How One Student is Changing the Georgia Southern Greek Community

A member of Sigma Chi fraternity uses summer experience as an inspiration to create a program that is changing the face of Georgia Southern Greek Life.  

STATESBORO, GAWhile interning in Bozeman Montana, Chris Kimbrell, Interfraternity Council Vice President of Judicial Affairs, immediately noticed something incredible he had never witnessed before: everyone recycled in some way. When he came back to Georgia Southern for school, it didn’t take very long for him to find a similar need in the Greek community and set out to address it.

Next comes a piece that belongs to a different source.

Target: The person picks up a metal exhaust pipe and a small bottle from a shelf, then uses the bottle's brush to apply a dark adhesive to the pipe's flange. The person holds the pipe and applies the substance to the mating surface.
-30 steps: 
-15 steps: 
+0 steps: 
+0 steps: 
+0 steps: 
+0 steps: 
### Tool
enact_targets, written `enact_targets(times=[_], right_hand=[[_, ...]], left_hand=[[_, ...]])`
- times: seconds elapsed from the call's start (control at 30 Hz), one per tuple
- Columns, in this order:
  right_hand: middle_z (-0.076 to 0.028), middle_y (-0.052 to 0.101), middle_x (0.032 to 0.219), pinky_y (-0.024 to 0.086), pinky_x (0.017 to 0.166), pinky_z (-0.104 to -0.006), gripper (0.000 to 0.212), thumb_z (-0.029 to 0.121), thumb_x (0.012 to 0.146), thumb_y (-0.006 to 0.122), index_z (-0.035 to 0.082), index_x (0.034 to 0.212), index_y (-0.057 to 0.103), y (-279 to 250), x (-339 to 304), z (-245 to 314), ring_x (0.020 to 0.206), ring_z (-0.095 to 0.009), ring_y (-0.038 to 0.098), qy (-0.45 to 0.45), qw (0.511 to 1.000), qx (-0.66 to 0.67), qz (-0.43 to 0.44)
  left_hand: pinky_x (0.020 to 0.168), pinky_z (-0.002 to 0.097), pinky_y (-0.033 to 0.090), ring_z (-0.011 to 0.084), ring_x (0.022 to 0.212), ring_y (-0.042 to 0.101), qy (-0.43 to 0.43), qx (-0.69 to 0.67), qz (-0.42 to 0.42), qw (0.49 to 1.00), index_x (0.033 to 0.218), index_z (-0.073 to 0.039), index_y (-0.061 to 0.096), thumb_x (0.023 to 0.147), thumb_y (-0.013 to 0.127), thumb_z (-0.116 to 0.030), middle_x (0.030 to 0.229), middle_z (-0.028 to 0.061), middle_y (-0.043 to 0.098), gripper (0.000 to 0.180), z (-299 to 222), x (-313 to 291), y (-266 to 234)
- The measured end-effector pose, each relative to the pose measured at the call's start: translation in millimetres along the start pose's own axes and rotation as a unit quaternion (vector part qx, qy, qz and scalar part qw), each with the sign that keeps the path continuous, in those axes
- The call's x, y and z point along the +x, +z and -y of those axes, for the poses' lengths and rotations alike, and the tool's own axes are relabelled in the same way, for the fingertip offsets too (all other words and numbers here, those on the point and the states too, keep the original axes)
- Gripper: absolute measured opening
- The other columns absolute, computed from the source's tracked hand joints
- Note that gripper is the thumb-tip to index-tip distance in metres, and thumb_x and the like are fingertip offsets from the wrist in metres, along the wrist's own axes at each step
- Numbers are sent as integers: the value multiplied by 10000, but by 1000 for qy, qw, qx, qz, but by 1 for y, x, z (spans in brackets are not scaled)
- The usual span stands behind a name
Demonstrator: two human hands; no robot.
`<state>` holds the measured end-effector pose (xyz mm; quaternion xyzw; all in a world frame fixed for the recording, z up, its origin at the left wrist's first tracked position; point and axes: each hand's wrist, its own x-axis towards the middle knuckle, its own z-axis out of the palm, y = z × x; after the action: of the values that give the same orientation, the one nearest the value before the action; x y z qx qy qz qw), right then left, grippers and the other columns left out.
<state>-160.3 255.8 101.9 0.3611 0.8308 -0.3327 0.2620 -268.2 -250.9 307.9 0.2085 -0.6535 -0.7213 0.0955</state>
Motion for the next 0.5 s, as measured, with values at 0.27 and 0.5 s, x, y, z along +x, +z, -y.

“Soon after returning to Statesboro I attended a social event. The next morning I was looking at the mass quantities of trash left over from the party. It was then that I realized that nearly all of this trash was recyclable in some form. I knew that this was a chance to operate at a larger scale, and a chance to affect a large community,” said Kimbrell.

Through partnering with the Center for Sustainability, Kimbrell kicked off The Greeks Go Green program at the beginning of the 2015 Georgia Southern football season. The Center for Sustainability provides 11 Greek letter organizations with large recycling bins for their fraternity house at no cost. After each football tailgate, Kimbrell goes to the houses, picks up the recycled material and weighs them. The fraternity that collects the most (by weight) is reimbursed up to $200 for their tailgate security costs by the Interfraternity Council. Additionally, the chapter that collects the greatest combined weight by the end of the year will receive $500 towards the philanthropy of their choosing and win the Sustainable Chapter of the Year trophy, displayed in the Greek Life office.

“The Greek leadership is taking an important step with the establishment of Greeks Go Green on the Georgia Southern campus. By incorporating Sustainability principles into the mission and activities of the Greek system, fraternities and sororities will help to plant the seed for a lifelong commitment to Sustainability. This will reap great benefits well beyond the boundaries of Georgia Southern as these students carry Sustainability awareness with them and take on leadership roles in the world,” said Lissa Leege, the Director of the Center for Sustainability.

Today, Kimbrell has collected more than 160 pounds of recyclable material and hopes to expand the program to more Greek organizations in the future. His desire to foster an attitude toward environmental stewardship produced an effective and applicable method to address harmful waste management on campuses across the country.